Monday, May 6, 2013
The Delaware River Shad Run
Spring marks the return of the shad, a fish in the herring family, to the Delaware River.
Shad festivals, like the one in Lambertville that was held April 27 & 28 this year and another on the NY side of the Hudson River, are held when the shad begin to spawn.
Shad are primarily saltwater fish, but they swim up freshwater rivers to spawn in the springtime. Unlike some other species such as trout, many shad survive to swim back to sea.
Shad are found in all areas of the Atlantic Ocean, as well as several seas across the world.
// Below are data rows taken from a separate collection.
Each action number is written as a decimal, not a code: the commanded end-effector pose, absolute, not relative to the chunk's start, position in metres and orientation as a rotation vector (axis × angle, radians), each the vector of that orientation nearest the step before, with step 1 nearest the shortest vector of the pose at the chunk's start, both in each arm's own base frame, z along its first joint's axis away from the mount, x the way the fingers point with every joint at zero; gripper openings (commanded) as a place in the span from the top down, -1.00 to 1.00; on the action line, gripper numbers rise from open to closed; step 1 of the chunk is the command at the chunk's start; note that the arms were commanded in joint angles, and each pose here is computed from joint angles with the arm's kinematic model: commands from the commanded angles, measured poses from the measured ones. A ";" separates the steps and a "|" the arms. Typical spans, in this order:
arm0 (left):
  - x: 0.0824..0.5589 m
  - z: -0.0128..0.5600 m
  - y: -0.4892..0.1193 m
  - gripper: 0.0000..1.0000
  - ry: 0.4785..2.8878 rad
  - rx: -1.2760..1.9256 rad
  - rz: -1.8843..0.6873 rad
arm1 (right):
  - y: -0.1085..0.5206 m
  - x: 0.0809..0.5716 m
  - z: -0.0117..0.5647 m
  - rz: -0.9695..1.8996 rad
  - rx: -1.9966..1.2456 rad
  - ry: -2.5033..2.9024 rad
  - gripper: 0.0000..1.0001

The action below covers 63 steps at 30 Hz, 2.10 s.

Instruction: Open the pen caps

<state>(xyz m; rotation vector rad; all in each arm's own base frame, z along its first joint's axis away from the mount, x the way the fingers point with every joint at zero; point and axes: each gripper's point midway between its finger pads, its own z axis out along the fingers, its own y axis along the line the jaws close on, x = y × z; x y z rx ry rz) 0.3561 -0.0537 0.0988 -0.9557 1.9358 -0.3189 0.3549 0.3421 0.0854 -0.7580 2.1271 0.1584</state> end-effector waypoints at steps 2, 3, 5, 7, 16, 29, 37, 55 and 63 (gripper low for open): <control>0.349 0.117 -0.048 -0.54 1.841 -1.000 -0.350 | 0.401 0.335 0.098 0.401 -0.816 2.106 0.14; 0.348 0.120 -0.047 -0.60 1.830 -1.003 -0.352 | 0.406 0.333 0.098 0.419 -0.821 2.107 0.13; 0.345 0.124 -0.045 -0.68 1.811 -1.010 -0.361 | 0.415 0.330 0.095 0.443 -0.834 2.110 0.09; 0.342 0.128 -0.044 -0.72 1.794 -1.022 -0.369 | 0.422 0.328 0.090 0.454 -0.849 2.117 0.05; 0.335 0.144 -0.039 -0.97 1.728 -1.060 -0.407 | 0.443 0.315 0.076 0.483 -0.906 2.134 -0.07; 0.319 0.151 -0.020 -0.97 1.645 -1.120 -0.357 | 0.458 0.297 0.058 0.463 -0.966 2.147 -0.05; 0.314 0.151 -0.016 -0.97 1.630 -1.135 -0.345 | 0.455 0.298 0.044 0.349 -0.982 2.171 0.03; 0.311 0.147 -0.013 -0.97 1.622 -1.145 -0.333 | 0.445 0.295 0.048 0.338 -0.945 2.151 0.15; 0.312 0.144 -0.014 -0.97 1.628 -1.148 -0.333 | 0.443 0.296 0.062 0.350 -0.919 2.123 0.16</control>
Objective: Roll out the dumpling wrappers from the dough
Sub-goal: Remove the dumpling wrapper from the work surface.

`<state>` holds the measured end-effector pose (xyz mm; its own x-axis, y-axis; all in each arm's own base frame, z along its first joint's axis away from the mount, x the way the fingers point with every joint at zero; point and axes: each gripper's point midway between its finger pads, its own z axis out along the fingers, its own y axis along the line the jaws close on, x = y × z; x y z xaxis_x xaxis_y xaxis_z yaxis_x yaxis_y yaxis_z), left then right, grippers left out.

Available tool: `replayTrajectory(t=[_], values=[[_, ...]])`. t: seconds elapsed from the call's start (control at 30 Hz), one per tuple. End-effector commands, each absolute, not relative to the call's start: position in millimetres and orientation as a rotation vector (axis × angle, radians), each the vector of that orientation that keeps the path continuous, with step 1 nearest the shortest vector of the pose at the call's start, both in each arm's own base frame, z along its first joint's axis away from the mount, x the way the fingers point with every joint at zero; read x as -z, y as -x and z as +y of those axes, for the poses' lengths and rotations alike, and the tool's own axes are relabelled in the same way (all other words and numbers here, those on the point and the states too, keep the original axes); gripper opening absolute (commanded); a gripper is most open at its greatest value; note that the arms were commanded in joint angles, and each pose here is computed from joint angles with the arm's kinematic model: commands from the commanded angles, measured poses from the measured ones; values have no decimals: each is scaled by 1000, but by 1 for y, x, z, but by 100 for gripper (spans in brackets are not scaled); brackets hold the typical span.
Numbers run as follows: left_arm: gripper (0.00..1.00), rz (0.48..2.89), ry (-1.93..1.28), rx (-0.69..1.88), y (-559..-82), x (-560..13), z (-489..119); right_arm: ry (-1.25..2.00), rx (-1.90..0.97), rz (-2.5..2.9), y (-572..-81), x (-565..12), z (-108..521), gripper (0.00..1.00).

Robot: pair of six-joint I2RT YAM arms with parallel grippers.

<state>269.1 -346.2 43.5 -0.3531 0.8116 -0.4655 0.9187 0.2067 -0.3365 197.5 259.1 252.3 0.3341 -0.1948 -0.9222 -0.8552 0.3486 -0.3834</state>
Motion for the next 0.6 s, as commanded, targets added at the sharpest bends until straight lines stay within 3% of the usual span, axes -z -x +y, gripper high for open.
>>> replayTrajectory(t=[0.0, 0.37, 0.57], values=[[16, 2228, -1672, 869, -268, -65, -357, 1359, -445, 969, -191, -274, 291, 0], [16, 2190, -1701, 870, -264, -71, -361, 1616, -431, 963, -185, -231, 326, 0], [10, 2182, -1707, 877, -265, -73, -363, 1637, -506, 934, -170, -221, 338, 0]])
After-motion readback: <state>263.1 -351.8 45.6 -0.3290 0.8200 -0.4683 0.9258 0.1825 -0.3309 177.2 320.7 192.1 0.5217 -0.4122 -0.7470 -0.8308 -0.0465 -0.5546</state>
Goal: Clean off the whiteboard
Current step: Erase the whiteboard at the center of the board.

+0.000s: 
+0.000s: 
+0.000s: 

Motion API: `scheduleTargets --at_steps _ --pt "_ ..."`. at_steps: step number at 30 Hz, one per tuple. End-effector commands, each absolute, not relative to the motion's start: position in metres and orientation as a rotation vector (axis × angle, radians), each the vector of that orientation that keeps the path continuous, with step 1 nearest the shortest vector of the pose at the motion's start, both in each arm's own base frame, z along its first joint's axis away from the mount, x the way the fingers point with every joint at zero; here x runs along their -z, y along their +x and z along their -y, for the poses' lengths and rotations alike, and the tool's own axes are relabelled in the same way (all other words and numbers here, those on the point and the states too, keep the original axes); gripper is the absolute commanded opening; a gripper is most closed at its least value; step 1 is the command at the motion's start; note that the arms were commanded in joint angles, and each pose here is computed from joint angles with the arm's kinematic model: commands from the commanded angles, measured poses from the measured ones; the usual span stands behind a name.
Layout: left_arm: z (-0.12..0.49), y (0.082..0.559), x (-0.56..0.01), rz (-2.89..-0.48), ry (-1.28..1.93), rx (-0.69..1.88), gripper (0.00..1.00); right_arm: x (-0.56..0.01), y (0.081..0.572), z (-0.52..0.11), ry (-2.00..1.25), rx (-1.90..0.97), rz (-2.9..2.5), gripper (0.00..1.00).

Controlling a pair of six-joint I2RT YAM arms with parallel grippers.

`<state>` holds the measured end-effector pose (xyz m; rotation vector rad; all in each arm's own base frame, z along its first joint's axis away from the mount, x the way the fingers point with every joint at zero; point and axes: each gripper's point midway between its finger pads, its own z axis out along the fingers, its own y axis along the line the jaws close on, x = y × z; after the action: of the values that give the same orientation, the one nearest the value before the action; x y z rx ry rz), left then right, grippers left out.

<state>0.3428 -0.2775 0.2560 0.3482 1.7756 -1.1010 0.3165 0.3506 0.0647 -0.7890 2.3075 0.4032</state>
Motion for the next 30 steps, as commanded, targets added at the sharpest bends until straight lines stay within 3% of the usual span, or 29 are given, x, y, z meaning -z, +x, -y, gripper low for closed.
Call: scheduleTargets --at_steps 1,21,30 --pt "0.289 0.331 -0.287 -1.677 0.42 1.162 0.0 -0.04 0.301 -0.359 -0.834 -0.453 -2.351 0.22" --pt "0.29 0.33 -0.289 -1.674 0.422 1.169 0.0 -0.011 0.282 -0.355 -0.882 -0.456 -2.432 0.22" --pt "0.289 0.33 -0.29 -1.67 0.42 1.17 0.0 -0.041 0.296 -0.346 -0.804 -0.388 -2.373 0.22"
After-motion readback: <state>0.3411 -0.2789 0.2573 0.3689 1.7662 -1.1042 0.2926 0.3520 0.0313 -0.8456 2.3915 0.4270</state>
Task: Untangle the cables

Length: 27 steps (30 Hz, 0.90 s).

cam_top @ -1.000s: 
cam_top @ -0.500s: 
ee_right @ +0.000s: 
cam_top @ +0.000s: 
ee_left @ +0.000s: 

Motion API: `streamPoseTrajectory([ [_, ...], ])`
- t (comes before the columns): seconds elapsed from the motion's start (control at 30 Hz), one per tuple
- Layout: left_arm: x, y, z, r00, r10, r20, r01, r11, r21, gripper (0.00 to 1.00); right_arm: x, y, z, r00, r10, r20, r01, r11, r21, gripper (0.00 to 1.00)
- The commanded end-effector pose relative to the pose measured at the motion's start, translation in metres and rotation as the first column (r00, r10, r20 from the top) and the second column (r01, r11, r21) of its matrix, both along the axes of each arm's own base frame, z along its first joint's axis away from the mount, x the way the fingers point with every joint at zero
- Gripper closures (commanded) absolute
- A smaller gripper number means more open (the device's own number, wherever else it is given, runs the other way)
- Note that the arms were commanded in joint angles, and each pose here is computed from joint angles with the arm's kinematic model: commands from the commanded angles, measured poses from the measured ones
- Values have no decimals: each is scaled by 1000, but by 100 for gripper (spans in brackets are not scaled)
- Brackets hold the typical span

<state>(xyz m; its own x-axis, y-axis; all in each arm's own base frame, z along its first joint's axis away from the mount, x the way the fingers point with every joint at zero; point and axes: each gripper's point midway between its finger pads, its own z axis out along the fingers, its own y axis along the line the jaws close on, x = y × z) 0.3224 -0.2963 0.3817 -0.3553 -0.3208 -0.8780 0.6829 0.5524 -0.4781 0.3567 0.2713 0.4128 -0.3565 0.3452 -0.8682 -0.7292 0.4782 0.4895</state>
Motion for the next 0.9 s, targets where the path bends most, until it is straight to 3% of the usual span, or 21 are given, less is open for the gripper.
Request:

As the fish travel up the Delaware River, there are some seining (netting) activities which recall the method used by the Lenni Lenape Indians when they were the original inhabitants of the area.
The Delaware River was so polluted for many years that the number of shad that came to spawn each spring had dwindled to an alarmingly low number. That was a clear indicator of an unhealthy environment. The shad have returned to using the deeper waters of the Delaware River as a spawning ground which is happily an indicator of the success of some environmental reforms that were enacted in the past decades in cleaning up the waterway.
Andy Still wrote me to say that "When I was a boy the river ran red from the dye coming out of Cyanamid. Greatest success story in New Jersey" and enclosed the shad photo above.